March 19, 2012, 12:30–14:00
Paul Woolley Research Initiative Seminar
We quantify the extent to which nonfundamental movements in the price of a firm’s stock affect its policies. We estimate a version of a constant returns neoclassical investment model in which equity financing is costly, the firm can accumulate cash, and, most importantly, equity values can be subject to misvaluation shocks. In the model, firms naturally issue equity when it is overvalued and repurchase equity when it is undervalued. Depending on the model parameters, the funds flowing to and from these activities can come from either changes in cash balances or changes in investment. We find that a model in which we allow no mispricing fits the data worse than a model in which we do allow mispricing.

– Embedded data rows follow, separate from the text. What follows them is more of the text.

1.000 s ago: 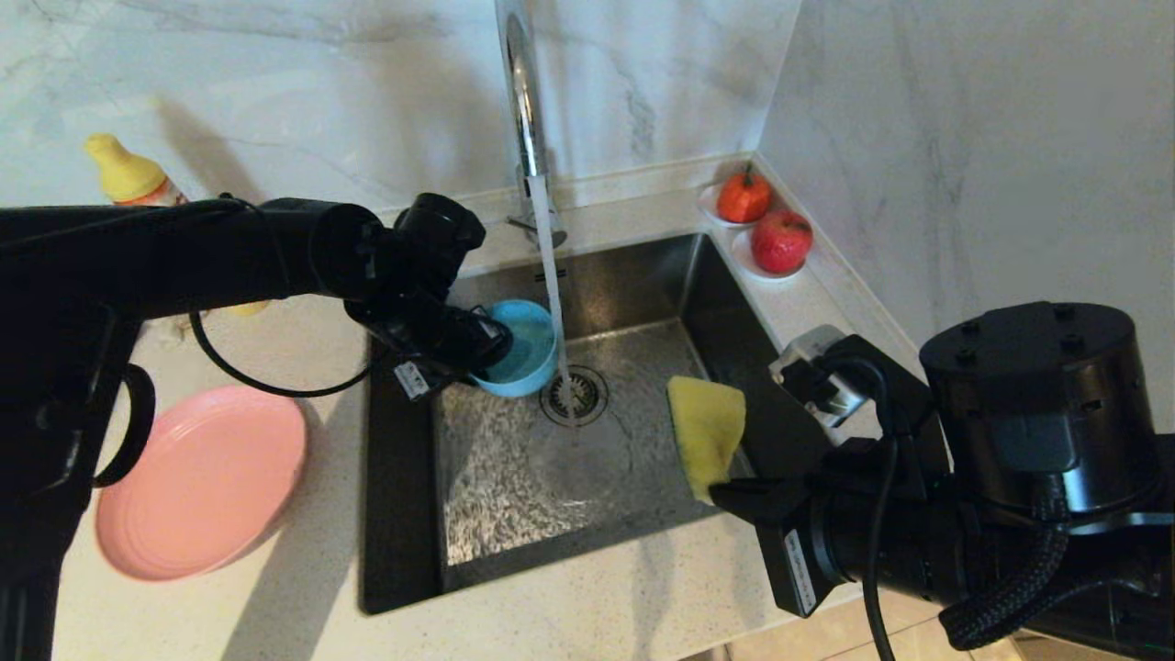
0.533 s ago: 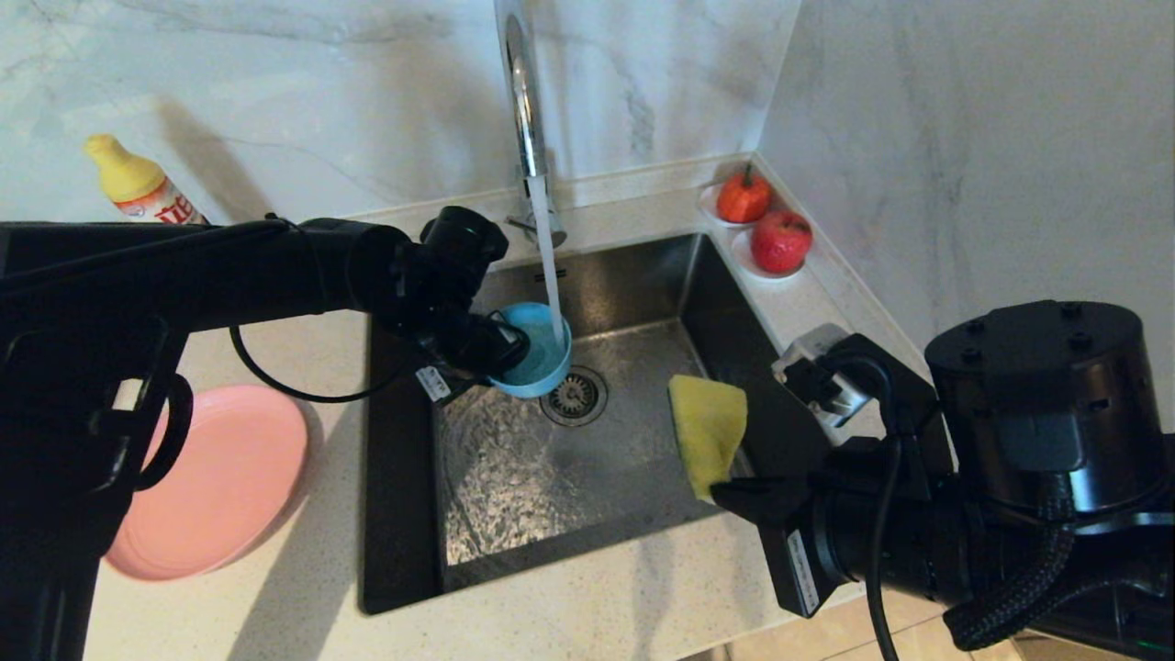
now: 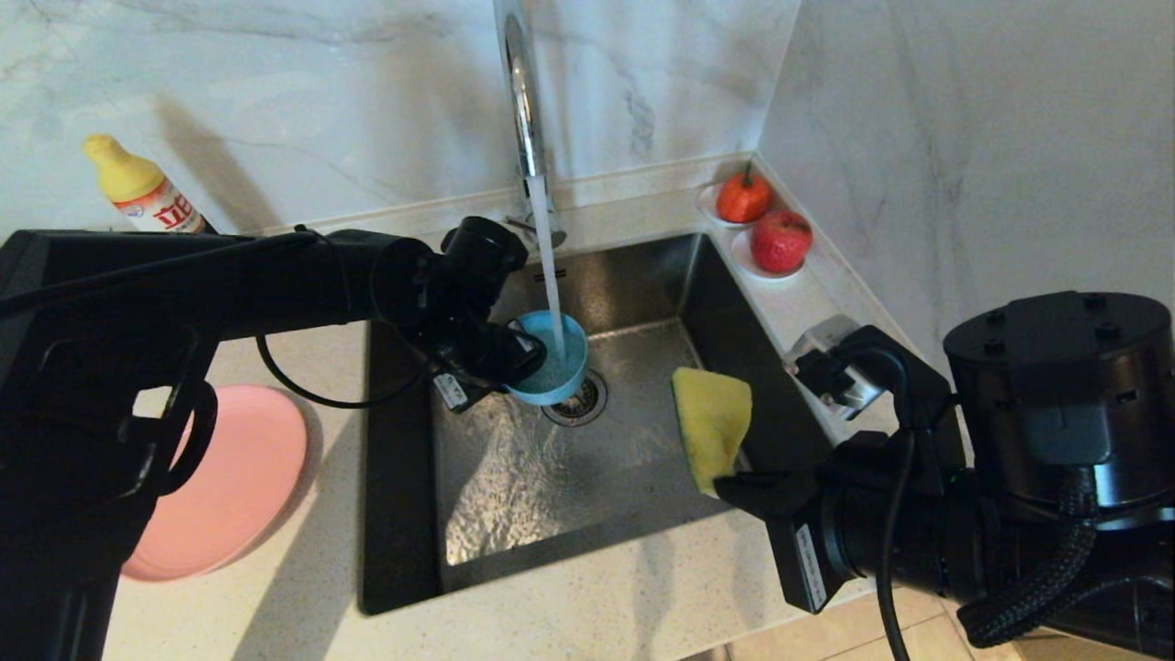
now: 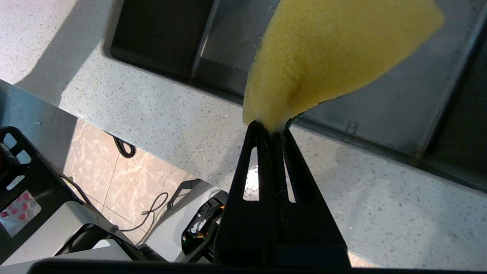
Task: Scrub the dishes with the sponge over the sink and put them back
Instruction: Wash the bowl
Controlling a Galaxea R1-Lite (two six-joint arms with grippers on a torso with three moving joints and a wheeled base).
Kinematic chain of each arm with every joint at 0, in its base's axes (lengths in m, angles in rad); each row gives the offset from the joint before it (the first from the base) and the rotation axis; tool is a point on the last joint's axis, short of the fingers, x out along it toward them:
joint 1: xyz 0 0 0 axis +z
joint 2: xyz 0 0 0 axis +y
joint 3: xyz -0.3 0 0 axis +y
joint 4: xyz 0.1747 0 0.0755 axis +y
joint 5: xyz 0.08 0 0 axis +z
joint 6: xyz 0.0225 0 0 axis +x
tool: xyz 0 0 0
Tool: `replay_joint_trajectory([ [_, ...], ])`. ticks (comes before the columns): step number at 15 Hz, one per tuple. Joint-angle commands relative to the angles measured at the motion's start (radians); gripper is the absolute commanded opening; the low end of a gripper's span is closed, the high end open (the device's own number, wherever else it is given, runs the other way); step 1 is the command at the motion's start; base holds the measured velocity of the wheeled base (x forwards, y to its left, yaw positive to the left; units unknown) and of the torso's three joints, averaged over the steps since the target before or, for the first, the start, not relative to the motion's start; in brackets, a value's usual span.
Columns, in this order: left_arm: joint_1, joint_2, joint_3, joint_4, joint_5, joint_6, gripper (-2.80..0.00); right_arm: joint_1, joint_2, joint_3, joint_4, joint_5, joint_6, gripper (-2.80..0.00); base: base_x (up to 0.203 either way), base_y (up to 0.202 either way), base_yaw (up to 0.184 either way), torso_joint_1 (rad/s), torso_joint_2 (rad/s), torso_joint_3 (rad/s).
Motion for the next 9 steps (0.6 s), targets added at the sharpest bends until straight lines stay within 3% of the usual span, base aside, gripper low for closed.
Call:
replay_joint_trajectory([
  [1, -0.008, -0.011, 0.000, 0.007, 0.001, -0.006, -2.80, 0.000, -0.003, -0.007, -0.001, -0.001, -0.001, -2.80, 0.000, 0.000, 0.000, 0.000, 0.00, 0.000],
  [9, -0.018, -0.015, 0.006, 0.018, 0.001, -0.008, -2.80, -0.010, -0.011, -0.009, -0.001, 0.000, -0.004, -2.80, 0.000, 0.000, 0.000, 0.000, 0.00, 0.000],
])
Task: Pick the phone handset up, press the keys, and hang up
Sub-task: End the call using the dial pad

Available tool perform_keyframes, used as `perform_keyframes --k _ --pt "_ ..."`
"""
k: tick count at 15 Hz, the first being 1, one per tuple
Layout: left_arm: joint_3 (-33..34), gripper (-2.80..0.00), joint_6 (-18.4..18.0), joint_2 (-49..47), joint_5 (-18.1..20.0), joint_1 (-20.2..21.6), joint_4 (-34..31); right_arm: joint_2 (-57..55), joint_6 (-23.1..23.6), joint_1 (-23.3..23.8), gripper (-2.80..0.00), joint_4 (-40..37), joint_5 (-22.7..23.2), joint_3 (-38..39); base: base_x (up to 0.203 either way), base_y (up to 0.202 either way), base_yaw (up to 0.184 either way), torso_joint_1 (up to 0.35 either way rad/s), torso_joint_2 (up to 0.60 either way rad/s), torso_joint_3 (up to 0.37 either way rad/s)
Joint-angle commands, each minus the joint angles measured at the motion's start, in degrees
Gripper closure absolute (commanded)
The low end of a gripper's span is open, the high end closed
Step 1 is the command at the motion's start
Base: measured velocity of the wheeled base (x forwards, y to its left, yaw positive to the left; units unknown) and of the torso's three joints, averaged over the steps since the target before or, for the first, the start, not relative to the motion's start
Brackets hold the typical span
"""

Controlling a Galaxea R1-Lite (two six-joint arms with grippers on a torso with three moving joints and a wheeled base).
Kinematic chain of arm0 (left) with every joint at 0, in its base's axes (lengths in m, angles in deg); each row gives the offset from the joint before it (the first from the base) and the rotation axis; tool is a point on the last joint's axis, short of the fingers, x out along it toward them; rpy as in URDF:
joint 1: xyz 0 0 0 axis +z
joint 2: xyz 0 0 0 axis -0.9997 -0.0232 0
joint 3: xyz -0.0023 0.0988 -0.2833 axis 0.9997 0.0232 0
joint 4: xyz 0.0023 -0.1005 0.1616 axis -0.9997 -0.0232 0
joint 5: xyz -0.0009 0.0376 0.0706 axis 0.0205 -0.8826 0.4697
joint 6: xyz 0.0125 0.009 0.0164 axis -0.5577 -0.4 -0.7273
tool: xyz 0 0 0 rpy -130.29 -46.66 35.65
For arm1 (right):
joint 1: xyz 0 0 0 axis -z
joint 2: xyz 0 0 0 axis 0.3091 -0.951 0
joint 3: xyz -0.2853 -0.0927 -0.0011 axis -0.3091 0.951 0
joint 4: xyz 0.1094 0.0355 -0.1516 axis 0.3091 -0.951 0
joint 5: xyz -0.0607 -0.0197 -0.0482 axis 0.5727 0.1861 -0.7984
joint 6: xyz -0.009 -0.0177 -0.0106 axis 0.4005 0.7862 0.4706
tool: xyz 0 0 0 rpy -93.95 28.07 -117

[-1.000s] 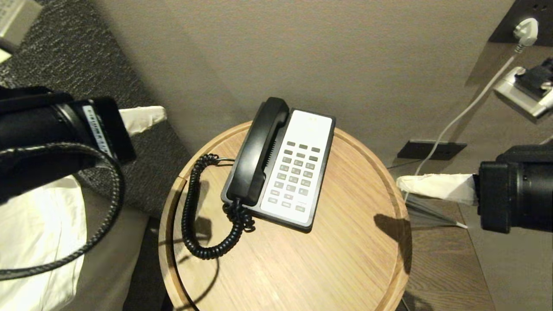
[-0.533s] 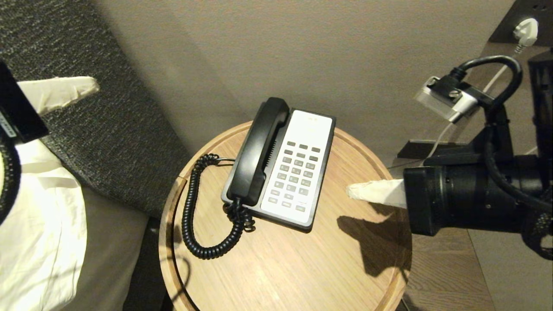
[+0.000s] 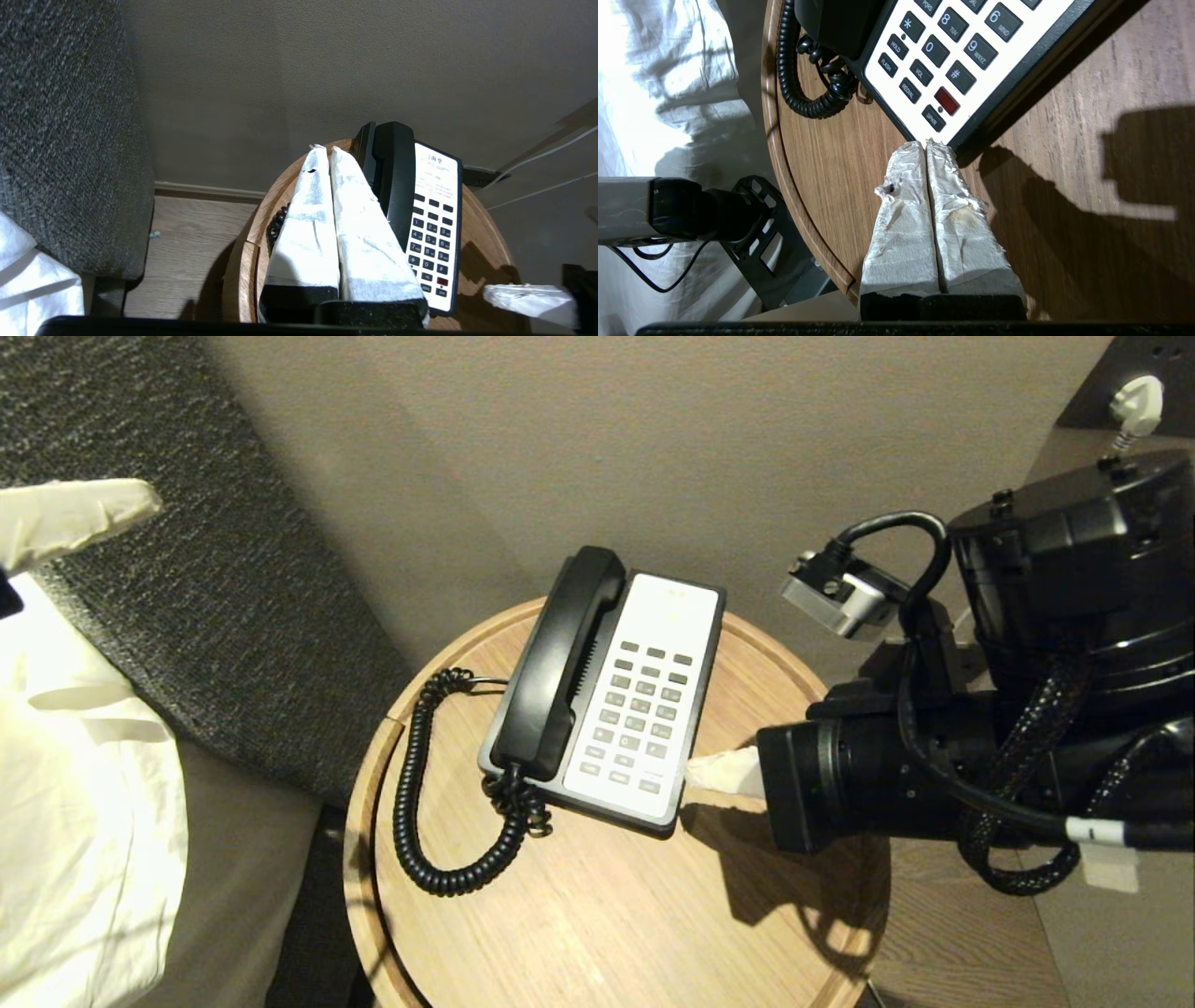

In particular, the mispricing model does a much better job of matching moments related to cash balances and equity issuance. Our counterfactual exercises show that firms do issue equity in response to misvaluation shocks, but the proceeds from these issuances are not used to fund investment. Instead, they augment cash balances. Finally, managers’ rational responses to possible misvaluation increase intrinsic shareholder value from 0.2% to 1.1%.
Toni Whited (University of Rochester), “Equity Market Misvaluation and Firm Financial Policies”, Paul Woolley Research Initiative Seminar, IDEI, March 19, 2012, 12:30–14:00, room MF323.